The primary weakness of the paper is that, while it shows that the technique has some promise, it is difficult to tell how practical the implementation would be in a real-world setting. The paper shows improvements in cost and performance over existing methods, but there is no comparison to non ZK-based methods. The paper could be improved by showing how far away ZkAudit is from the cost/time it would take if the auditors had access to the model and dataset or even if they were in an SMPC setting as the authors cite early in the paper. While I expect that ZkAudit will be slower or more costly than these other scenarios, it would be useful to know by how much - is it several orders of magnitude? Additionally, I believe the paper needs more discussion of the limitations of the method and how that would implement the practicality of the method. In the next questions section, I have some questions that could help the authors expand on this discussion.

问题

In the results sections, the authors show the cost of various experiments they ran. Can the paper provide more reference points for how these compare to prior work and alternative methods?

The fact that the model architecture cannot be shared seems like a major limitation. How does this restrict the types of audit questions and functions that can be shared?

The method is set up to not reveal the training data and weights, but it does reveal the output of the audit function FF. Are there ways to limit the amount of information that the audit function reveals? For example, could I pass an audit function that would leak information that the owner would not want to share? Or does the fact that FF needs to be implemented as a ZK-SNARK prevent that?

One very common audit task is to detect demographic disparities in model performance. I think answering this question would be precluded by the fact that model architecture is not shared, but I am curious to hear more discussion on this task and how it fits in with ZK-Audit.

How would an output privacy method like differential privacy stack up against ZK-Audit in terms of its capabilities and tradeoffs? It would be nice to see some discussion of what ZK-Audit offers over those methods (for example, I imagine that there is no way to verify that a particular model was trained on a particular dataset with differential privacy, even if you released noisy weights and data).

评论

Dear reviewer,

Thank you for your detailed comments. We have responded to the questions below and have updated our paper to address your questions.
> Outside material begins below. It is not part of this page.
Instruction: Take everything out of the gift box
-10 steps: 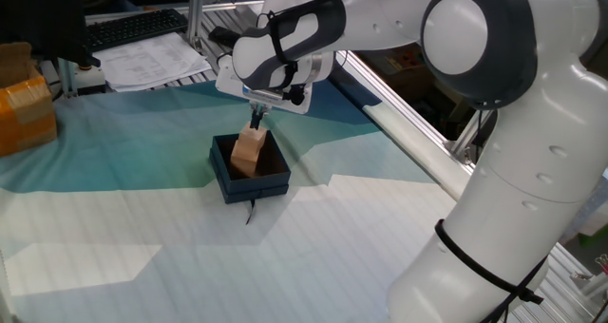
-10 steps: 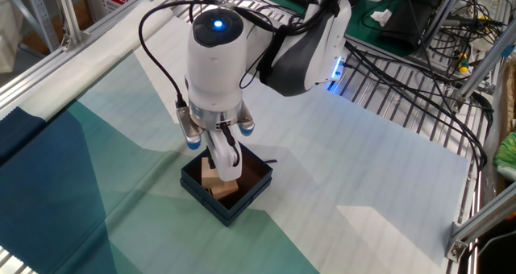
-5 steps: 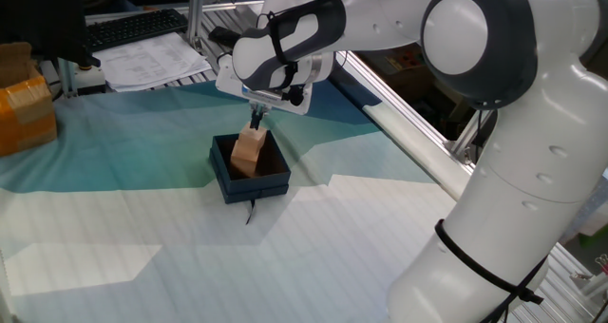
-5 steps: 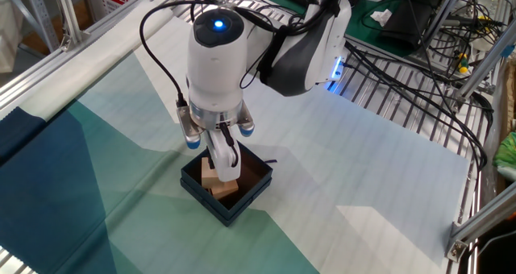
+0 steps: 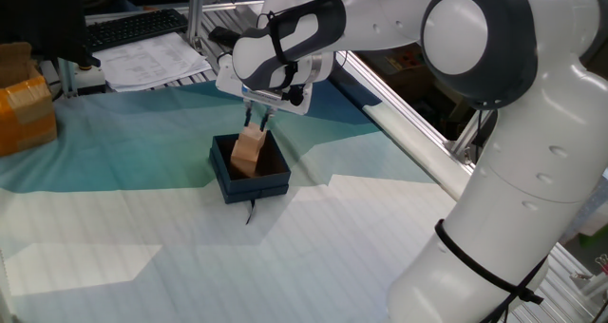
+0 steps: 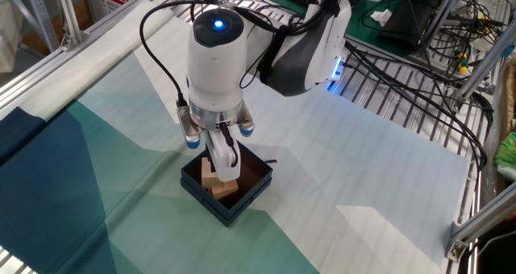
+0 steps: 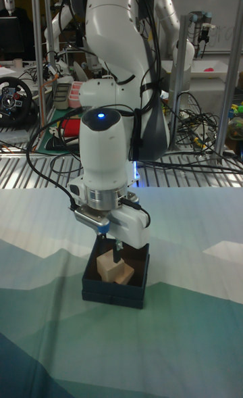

Cost comparison to secure MPC

Secure MPC is unfortunately slow and expensive. For example, work published this year on semi-honest, secure MPC, which is not even secure against malicious adversaries, takes 100,827 minutes and 5,280,375 gigabytes of communication to train on epoch on CIFAR10 [1]. The data egress fees alone would cost $475,233.75.

We took the models in [1] and compared the total cost of just data egress fees compared the cost of computing the ZK-SNARK proofs for CIFAR10.

CIFAR-10 HiNet

[1]: 100,827 minutes, 5,280,375 GB, 475,234 dollars

ZkAudit: 113,311 minutes | 2,417 dollars

MNIST FFFNN

[1]: 626 minutes, 30,820 GB, 2773.8 dollars

ZkAudit: 13,226 minutes, 282 dollars

Our method is up to 196x cheaper than secure MPC and takes approximately the same amount of time to prove on CIFAR10. Although MNIST is slower, it is substantially cheaper.

[1] https://www.usenix.org/system/files/sec23fall-prepub-212-rathee.pdf

Cost comparison to prior work

No prior work for ZK-SNARKs for ML can perform training, since no prior work can compute the softmax function. We are the first method to be able to perform training on modern DNNs.

To compare the cost of prior work, we removed the softmax and estimated the time for the remainder of the operations. Even without the softmax, the prior work is up to 94x costlier than our proposed method.

Model architecture

The model architecture must be shared with the verifier. We have clarified this point in the updated draft (Section 3).

Audit function

The audit function itself must be computed within a ZK-SNARK for full security (this is the purpose of ZkAudit-I). The model provider can choose to participate in an audit. So, if an audit leaks sensitive information (such as the model weights itself), the model provider can choose to not participate in the audit. Moreover, note that the ZK-SNARK can be configured to reveal only whether an audit passes or not, so that only a single bit of information is revealed to the verifier. We have clarified this point in the updated draft (Section 6).

Demographic disparities

Computing demographic disparities only requires access to the outputs of the model, not the model architecture itself. We can compute demographic disparities with the same cost as the copyright audit.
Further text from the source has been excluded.